Govts in Asia-Pacific region fail to check river pollution
ISLAMABAD: The Asia-Pacific region has failed to control pollution of its rivers, more than 80 per cent of which are considered to be in ‘poor health’, a new United Nations report reveals.
The report, prepared by the UN Environment Programme (UNEP) for the second forum of ministers and environment authorities of Asia-Pacific region opening in Bangkok on Sept 5, says that common pollutants in the region are organics, nutrients, dissolved salts, heavy metals, pesticides and chemicals from industrial activities.
The sources of the pollution are untreated or partially treated sewage, agricultural runoff, industrial wastewater and landfill leachate, and nutrient and sediments washed from degraded land by heavy rainfall.
Several river basins, including the Indus, have high organic pollution. This can be further aggravated by other pollution such as increased salinity as seen in the Ganges and Indus river basins.
A major cause of water pollution is poor sanitation, including defecation in the open, leading to contamination of surface and groundwater sources by organics, nutrients and bacterial coliform. In Asia and the Pacific, 1.7 billion people lack access to basic sanitation, and almost 80pc of wastewater being discharged in water bodies with little or no primary treatment.
An estimated 1.8 million deaths occur annually in Asia and the Pacific due to water-related diseases, including diarrhoea and cholera. Salt intrusion and higher turbidity from stronger, frequent storms and erosion from deforestation provide favourable growth conditions in tropical estuaries for bacteria such as Vibrio that causes cholera.
Other diseases related to water, sanitation and hygiene include intestinal nematode infections, protein-energy malnutrition, trachoma, schistosomiasis, lymphatic filariasis, malaria and dengue.
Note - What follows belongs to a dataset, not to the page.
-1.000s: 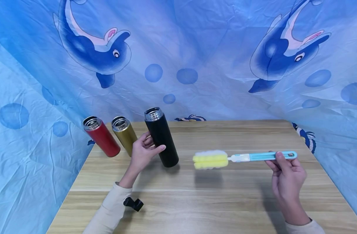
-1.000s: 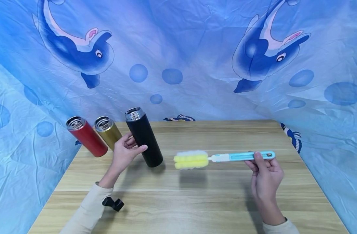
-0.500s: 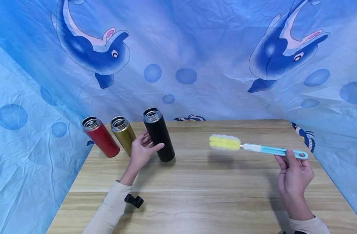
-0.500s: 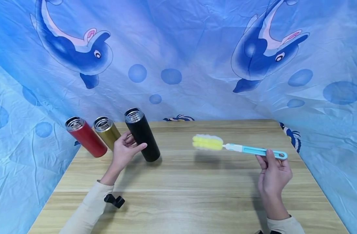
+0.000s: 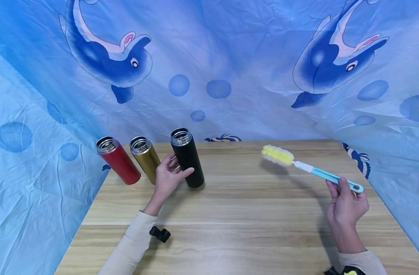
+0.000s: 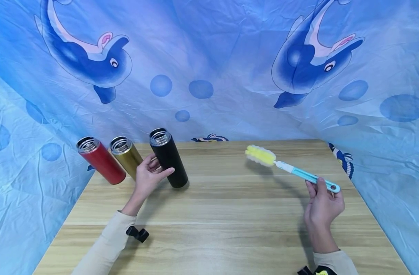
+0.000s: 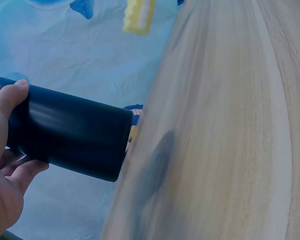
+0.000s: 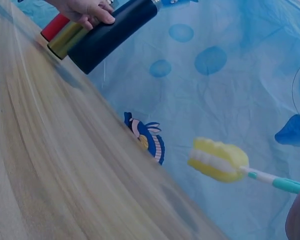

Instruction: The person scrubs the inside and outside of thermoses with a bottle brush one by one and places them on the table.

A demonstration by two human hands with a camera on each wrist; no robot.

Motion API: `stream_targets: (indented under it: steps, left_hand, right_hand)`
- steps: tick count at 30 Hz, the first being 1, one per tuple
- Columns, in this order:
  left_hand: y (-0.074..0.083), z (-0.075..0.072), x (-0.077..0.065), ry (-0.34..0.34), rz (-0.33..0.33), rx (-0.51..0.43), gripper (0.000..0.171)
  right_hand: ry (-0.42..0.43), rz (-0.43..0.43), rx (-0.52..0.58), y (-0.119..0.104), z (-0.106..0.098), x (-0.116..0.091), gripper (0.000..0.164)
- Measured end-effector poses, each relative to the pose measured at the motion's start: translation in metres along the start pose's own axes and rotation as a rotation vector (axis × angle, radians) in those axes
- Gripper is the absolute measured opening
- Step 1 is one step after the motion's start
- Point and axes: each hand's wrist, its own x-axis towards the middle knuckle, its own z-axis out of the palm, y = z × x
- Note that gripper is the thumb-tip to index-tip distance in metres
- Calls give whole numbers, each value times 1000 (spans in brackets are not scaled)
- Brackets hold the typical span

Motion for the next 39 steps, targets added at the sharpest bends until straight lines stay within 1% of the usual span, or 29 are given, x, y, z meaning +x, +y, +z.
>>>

Disability-adjusted life years lost due to unsafe water, sanitation and hygiene in the region totals 24.78m per year.
Another factor affecting human health from water pollution is the accumulation of heavy metal in plants that are then consumed as food. Many studies have looked at accumulations of arsenic, cadmium, copper, lead and mercury in vegetables, rice and other edible plants. The extent of bioaccumulation depends on irrigation methods, much less arsenic accumulation has been observed in rice grown by sprinkler irrigation compared to that grown using continuous flooding irrigation.
The report says that nearly 12pc of the population lives in degraded areas of Asia and the Pacific, and this proportion may increase in years to come with significant social impacts. Direct impacts of large-scale land-use changes include displacement of indigenous people, loss of biodiversity and a reduction in important forest products. Land degradation has had severe impacts on human development in the region.
The Asia-Pacific region produces more chemicals and waste than any other regions in the world. Over the period of 2012-20, the regional chemical production is expected to grow by 46pc. Major industrial incidents can happen during the processing, storage or transport of potentially hazardous chemicals.
Waste generation in Asia and the Pacific is rising and new and complex waste streams are emerging. Total global waste is around 7 to 10 billion tonnes per year, of which total municipal solid waste is around 2bn tonnes. With an average generation rate of 1.4kg per person per day, the annual total municipal solid waste for Asia and the Pacific was estimated at around 870m tonnes in 2014, accounting for 43pc of the world’s total.
Alongside the increase in municipal solid waste generation, Asia and the Pacific is now facing complex waste streams, including e-waste, food waste, construction and demolition waste, disaster waste and marine litter. Open burning is a common treatment of e-waste in many countries, practiced mainly by informal recyclers when they segregate organic and inorganic compounds, with adverse acute and chronic effects on human health and the environment.
Urban areas in the region generate about 1.21m tonnes of municipal solid waste a day. By 2025, this amount will be more than double, to 2.65m tonnes daily. Inadequate treatment of waste can cause pollution and environmental and ecosystem degradation. If not properly collected, waste can decay and cause air pollution, unpleasant odours and degradation of soil, surface and groundwater, and eco-systems.